2 The Quartier des spectacles project is a branding venture, launched by the city in 2007, aiming to create a themed district promoting the production and consumption of culture. The Red Light district has constituted one of the most important sexual business areas in North America. It started with the ratification of prohibitionist laws in the United States at the end of the 1910 and has been active until the fifties, when municipal politics led a campaign on morality with strong interventions and public inquiries. Today the sector is a strange and scattered mishmash of sexual businesses and cultural venues.
3 The symbol of the Québec student protest that fights against the augmentation of tuition fees, and more widely the commodification of knowledge, is a red square. The red square refers to the French expression “carrément en rouge”, pointing at the precarious economic situation of students.
4 Flinging and hanging shoes on cables, power lines and tree branches (known also as shoefiti) has several and mythical explanations spanning from gang and drug-related activities, to bullying behaviours or social and art practices.
Eleonora Diamanti est doctorante en Sémiologie à l'Université du Québec à Montréal. Ses intérêts de recherche portent sur la relation entre le design urbain, la culture matérielle et le discours politique dans le contexte de spectacularisation des villes contemporaines. Elle participe aux activités du SenseLab (Concordia) et est membre du Célat (UQAM). Elle s'intéresse également aux interventions artistiques questionnant l'utilisation et la réception de l'espace urbain.

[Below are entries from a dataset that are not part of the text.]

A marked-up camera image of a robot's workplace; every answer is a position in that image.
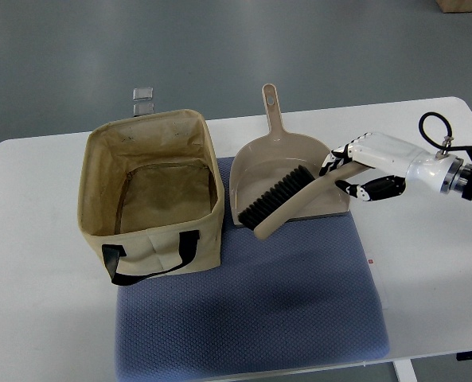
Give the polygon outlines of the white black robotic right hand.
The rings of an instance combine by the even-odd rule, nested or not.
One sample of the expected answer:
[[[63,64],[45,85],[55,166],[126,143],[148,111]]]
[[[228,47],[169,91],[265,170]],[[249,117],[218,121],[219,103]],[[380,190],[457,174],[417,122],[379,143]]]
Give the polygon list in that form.
[[[351,197],[362,201],[379,201],[401,195],[407,181],[421,181],[440,193],[456,188],[463,160],[452,154],[428,151],[381,133],[366,133],[326,156],[319,175],[337,170],[350,162],[386,173],[363,185],[338,180],[335,185]]]

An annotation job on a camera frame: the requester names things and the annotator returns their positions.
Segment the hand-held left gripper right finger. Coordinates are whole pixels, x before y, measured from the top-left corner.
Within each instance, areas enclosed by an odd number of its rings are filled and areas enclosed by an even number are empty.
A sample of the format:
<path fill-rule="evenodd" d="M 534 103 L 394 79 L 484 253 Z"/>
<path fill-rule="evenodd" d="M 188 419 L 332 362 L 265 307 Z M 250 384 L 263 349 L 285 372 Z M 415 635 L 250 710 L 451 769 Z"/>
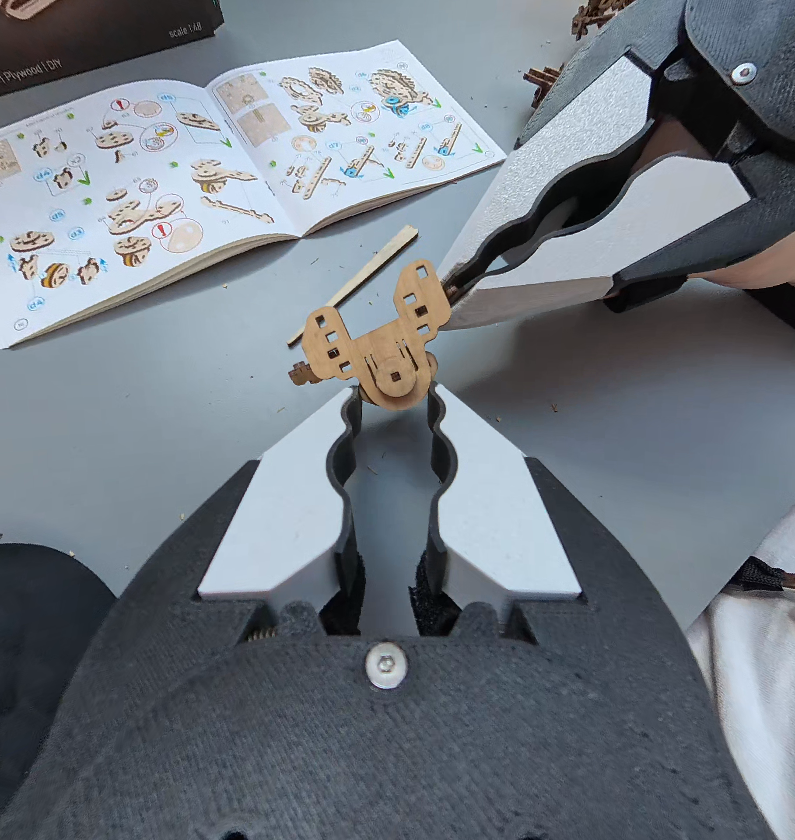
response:
<path fill-rule="evenodd" d="M 507 625 L 518 602 L 578 598 L 581 585 L 521 450 L 440 384 L 430 387 L 427 422 L 440 487 L 411 588 L 418 632 L 449 634 L 475 602 Z"/>

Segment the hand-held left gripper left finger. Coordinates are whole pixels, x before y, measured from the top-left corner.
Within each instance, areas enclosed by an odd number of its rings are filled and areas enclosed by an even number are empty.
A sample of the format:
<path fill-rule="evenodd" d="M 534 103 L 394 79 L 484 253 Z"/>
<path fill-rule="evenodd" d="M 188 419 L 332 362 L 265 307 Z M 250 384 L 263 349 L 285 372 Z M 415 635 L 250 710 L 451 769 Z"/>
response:
<path fill-rule="evenodd" d="M 364 563 L 344 485 L 356 467 L 362 400 L 346 387 L 266 450 L 198 594 L 310 604 L 328 634 L 360 634 Z"/>

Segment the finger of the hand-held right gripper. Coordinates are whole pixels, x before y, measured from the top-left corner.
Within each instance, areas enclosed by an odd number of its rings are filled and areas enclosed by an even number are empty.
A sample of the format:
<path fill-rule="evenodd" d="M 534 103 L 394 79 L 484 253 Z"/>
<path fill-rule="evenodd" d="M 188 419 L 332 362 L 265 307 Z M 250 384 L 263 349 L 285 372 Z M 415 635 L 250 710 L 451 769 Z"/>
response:
<path fill-rule="evenodd" d="M 653 78 L 621 56 L 598 73 L 566 66 L 438 270 L 450 299 L 468 296 L 491 263 L 525 245 L 563 202 L 616 195 L 655 121 Z"/>
<path fill-rule="evenodd" d="M 453 307 L 445 329 L 472 329 L 601 299 L 617 272 L 749 199 L 727 164 L 665 156 L 635 175 L 592 224 L 544 237 L 521 264 L 480 280 Z"/>

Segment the small wooden model part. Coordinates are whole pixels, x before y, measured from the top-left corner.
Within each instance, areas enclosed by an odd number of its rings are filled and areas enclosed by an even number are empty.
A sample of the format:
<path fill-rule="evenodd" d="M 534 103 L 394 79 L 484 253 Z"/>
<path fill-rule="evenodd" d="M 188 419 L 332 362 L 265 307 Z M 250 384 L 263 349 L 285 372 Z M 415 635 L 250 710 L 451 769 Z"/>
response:
<path fill-rule="evenodd" d="M 531 105 L 532 109 L 536 110 L 540 106 L 541 101 L 559 79 L 563 69 L 564 64 L 561 64 L 560 68 L 545 66 L 539 69 L 532 67 L 524 73 L 523 79 L 535 86 Z"/>
<path fill-rule="evenodd" d="M 571 22 L 571 35 L 576 41 L 587 36 L 591 27 L 597 29 L 608 23 L 634 1 L 587 1 L 578 7 Z"/>

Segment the person's right hand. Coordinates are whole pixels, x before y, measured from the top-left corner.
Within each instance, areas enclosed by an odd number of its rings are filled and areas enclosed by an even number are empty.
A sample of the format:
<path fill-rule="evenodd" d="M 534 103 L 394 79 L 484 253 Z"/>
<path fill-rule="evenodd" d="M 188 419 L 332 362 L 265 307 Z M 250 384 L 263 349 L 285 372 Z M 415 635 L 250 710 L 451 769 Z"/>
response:
<path fill-rule="evenodd" d="M 785 284 L 795 289 L 795 264 L 745 260 L 733 266 L 689 275 L 689 279 L 704 279 L 719 286 L 742 290 L 765 289 Z"/>

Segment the thin wooden stick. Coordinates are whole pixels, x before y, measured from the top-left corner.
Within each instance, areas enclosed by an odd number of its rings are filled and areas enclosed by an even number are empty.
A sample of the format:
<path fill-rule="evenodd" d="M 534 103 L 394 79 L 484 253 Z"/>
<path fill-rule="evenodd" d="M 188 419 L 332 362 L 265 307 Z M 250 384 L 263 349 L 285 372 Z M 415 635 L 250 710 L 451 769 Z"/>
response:
<path fill-rule="evenodd" d="M 419 231 L 416 227 L 412 225 L 404 226 L 383 248 L 375 252 L 364 266 L 329 298 L 324 306 L 331 308 L 340 306 L 365 283 L 375 277 L 404 248 L 414 242 L 418 236 Z"/>

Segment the black wrist rest pad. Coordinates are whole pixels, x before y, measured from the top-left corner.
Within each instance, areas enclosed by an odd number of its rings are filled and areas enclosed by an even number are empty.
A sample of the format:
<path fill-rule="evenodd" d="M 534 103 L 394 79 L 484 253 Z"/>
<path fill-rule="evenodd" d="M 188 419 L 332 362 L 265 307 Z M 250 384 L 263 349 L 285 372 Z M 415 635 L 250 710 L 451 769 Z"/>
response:
<path fill-rule="evenodd" d="M 0 543 L 0 815 L 114 602 L 102 580 L 67 553 Z"/>

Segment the person's white garment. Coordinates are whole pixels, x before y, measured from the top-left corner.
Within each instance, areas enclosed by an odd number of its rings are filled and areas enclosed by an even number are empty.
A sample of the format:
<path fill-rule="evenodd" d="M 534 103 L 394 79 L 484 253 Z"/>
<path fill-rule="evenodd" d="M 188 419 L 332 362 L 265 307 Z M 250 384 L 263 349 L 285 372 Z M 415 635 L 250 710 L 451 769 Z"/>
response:
<path fill-rule="evenodd" d="M 687 639 L 749 791 L 795 838 L 795 504 Z"/>

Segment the open instruction booklet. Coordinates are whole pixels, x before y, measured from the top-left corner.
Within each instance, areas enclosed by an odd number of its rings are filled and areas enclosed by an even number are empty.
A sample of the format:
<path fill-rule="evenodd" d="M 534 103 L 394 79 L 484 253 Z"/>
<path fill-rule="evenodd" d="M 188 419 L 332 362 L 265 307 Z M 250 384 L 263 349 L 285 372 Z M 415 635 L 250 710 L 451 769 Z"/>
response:
<path fill-rule="evenodd" d="M 0 350 L 505 153 L 399 41 L 145 80 L 0 129 Z"/>

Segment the black product box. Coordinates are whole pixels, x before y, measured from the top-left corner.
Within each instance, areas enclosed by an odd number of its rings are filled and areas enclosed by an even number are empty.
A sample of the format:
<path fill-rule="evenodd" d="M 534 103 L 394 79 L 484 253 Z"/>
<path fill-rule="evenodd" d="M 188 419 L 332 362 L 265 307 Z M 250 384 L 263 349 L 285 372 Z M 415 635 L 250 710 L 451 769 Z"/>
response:
<path fill-rule="evenodd" d="M 213 37 L 218 1 L 0 1 L 0 97 Z"/>

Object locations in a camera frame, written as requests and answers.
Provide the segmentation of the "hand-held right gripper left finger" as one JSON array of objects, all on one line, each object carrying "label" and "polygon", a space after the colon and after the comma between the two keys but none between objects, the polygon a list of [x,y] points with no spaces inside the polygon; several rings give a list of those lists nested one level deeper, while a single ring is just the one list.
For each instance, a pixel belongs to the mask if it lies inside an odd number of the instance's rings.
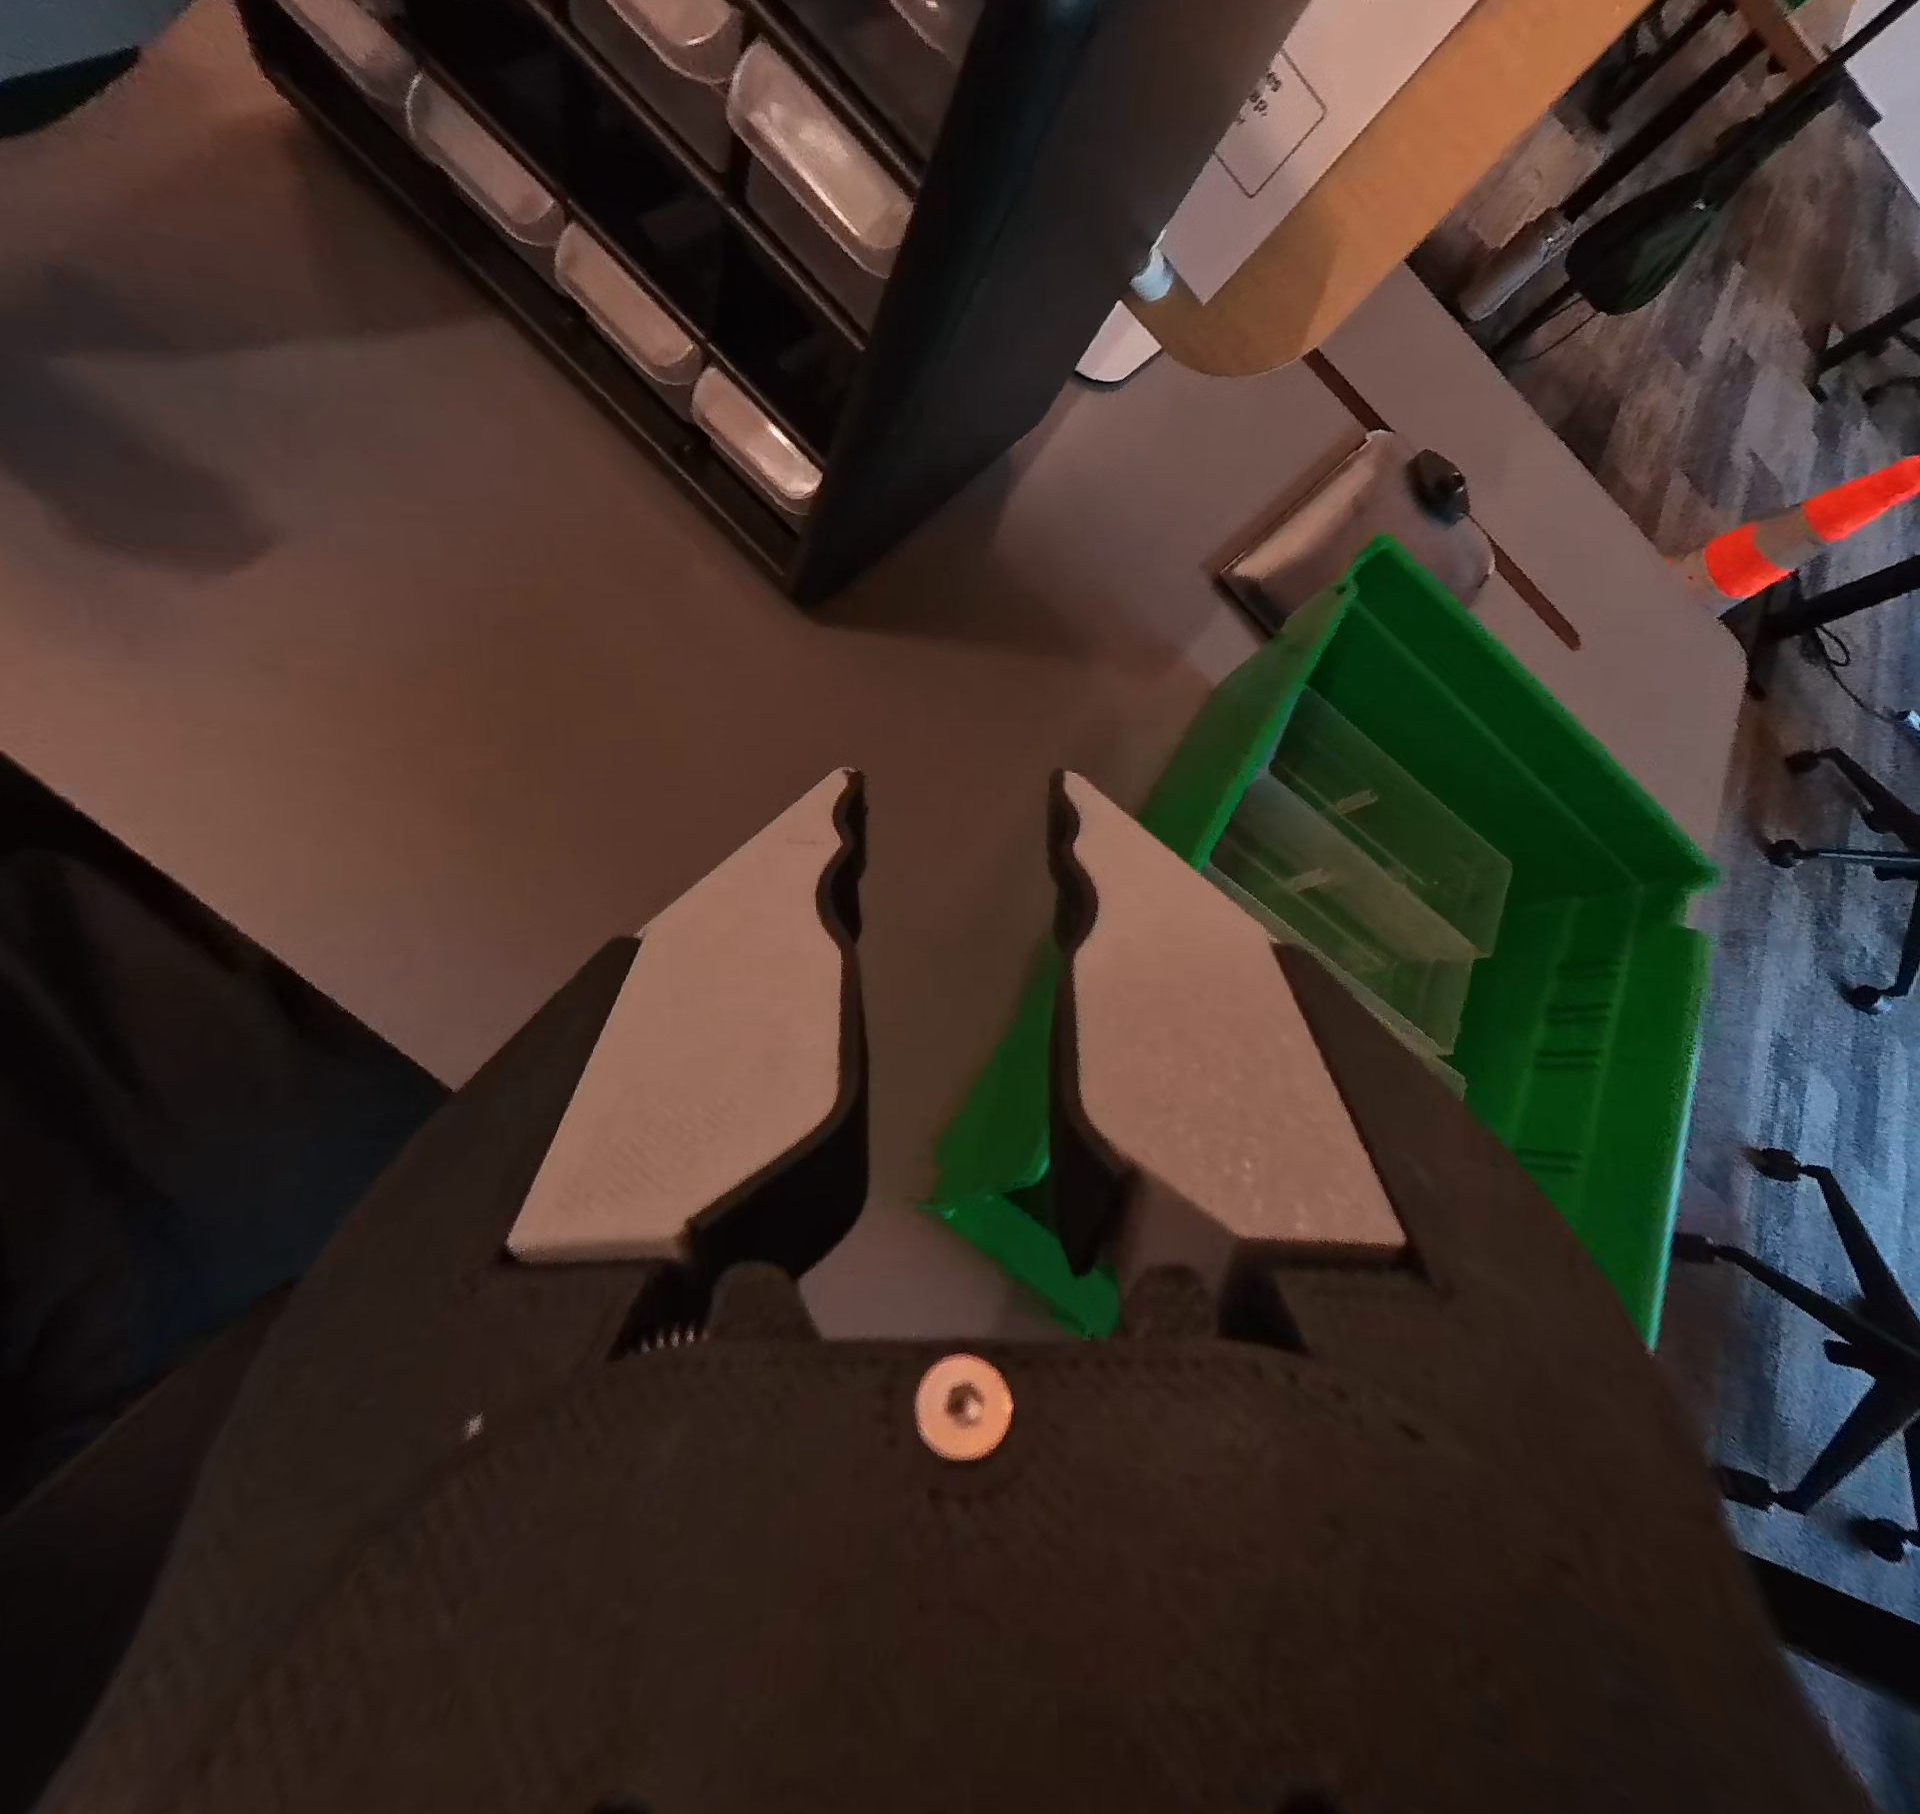
[{"label": "hand-held right gripper left finger", "polygon": [[863,776],[827,771],[640,931],[507,1234],[522,1266],[809,1275],[867,1200]]}]

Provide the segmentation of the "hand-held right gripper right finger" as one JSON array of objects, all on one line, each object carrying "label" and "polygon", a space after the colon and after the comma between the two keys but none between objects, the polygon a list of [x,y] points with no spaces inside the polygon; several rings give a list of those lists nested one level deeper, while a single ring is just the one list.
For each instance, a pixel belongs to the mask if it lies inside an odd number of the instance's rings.
[{"label": "hand-held right gripper right finger", "polygon": [[1406,1231],[1274,941],[1073,771],[1050,783],[1048,866],[1046,1222],[1070,1270],[1399,1263]]}]

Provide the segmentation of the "clear plastic drawer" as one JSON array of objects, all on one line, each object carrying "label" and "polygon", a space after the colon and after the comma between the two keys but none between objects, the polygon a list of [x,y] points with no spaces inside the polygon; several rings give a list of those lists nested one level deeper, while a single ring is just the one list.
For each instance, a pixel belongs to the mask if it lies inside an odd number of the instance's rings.
[{"label": "clear plastic drawer", "polygon": [[1387,876],[1387,930],[1408,955],[1494,953],[1511,862],[1321,695],[1299,695],[1271,776]]},{"label": "clear plastic drawer", "polygon": [[1271,941],[1312,953],[1408,1048],[1452,1057],[1477,948],[1307,795],[1260,773],[1203,874]]}]

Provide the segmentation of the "green plastic bin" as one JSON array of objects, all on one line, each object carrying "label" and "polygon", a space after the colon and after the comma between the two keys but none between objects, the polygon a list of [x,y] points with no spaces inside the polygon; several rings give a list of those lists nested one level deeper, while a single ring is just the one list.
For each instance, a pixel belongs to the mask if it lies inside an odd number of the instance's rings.
[{"label": "green plastic bin", "polygon": [[[1513,867],[1449,1059],[1408,1048],[1312,953],[1274,941],[1357,1129],[1361,1100],[1406,1121],[1412,1096],[1459,1099],[1655,1343],[1708,976],[1708,939],[1686,917],[1714,867],[1507,649],[1374,538],[1212,693],[1136,817],[1202,878],[1237,803],[1271,773],[1300,693],[1326,699]],[[930,1210],[1066,1326],[1104,1335],[1134,1279],[1073,1275],[1046,1222],[1059,965],[1052,931],[937,1140]],[[1383,1157],[1370,1157],[1387,1188]]]}]

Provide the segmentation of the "black drawer cabinet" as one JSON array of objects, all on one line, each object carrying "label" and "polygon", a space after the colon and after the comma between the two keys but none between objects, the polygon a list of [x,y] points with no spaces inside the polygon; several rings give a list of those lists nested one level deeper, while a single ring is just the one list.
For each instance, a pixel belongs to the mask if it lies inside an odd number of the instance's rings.
[{"label": "black drawer cabinet", "polygon": [[234,0],[277,92],[793,603],[867,572],[1048,413],[1310,0],[771,0],[900,132],[918,190],[804,528],[684,427],[267,0]]}]

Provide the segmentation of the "black chair base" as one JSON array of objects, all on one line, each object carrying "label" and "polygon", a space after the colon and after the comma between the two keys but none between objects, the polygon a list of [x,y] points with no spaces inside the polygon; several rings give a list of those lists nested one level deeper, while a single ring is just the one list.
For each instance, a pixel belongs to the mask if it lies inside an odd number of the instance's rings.
[{"label": "black chair base", "polygon": [[1917,813],[1885,783],[1839,748],[1798,748],[1776,755],[1780,769],[1802,781],[1828,769],[1865,829],[1865,843],[1808,843],[1793,837],[1764,841],[1764,863],[1776,872],[1808,866],[1861,871],[1885,886],[1909,887],[1909,911],[1890,982],[1843,984],[1841,999],[1861,1016],[1881,1017],[1912,998],[1917,984]]},{"label": "black chair base", "polygon": [[1828,1332],[1826,1359],[1857,1370],[1868,1390],[1812,1466],[1791,1490],[1775,1490],[1750,1469],[1716,1467],[1716,1487],[1738,1508],[1770,1513],[1809,1513],[1885,1446],[1898,1443],[1907,1460],[1909,1490],[1917,1490],[1917,1313],[1862,1219],[1847,1200],[1837,1174],[1826,1164],[1797,1161],[1782,1149],[1748,1151],[1750,1168],[1776,1184],[1809,1181],[1826,1205],[1841,1253],[1854,1270],[1857,1303],[1826,1298],[1782,1275],[1754,1254],[1717,1243],[1697,1233],[1674,1233],[1669,1259],[1685,1266],[1730,1266],[1775,1298]]}]

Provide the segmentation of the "orange white traffic cone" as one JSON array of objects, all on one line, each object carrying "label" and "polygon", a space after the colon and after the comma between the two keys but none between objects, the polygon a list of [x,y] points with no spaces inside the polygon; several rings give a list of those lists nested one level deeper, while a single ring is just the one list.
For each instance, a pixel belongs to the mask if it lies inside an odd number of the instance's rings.
[{"label": "orange white traffic cone", "polygon": [[1915,496],[1917,458],[1902,458],[1717,534],[1689,556],[1685,573],[1716,614],[1724,614],[1786,582],[1809,556],[1837,548]]}]

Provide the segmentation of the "wooden board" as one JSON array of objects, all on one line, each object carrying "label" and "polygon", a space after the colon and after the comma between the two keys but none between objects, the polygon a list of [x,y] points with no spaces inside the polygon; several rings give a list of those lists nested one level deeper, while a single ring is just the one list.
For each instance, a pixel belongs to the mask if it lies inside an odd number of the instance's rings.
[{"label": "wooden board", "polygon": [[1479,0],[1212,299],[1120,305],[1181,367],[1253,378],[1323,347],[1650,0]]}]

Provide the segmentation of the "white instruction poster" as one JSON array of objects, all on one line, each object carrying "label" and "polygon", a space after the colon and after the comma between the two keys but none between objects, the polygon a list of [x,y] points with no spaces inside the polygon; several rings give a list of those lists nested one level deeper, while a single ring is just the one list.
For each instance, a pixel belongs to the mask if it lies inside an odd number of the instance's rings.
[{"label": "white instruction poster", "polygon": [[1164,232],[1209,302],[1406,90],[1425,121],[1518,132],[1645,0],[1310,0]]}]

Eleonora Diamanti is a doctoral student in Semiotics at the University of Quebec in Montreal. She takes a special interest in the connection between urban design, material culture and political discourse within the context of the specularization and commodification of contemporary cities. She takes part to the activities organized by the SenseLab (Concordia) and she is a member of Celat (UQAM). Other interests include artistic practices questioning use and reception of urban space.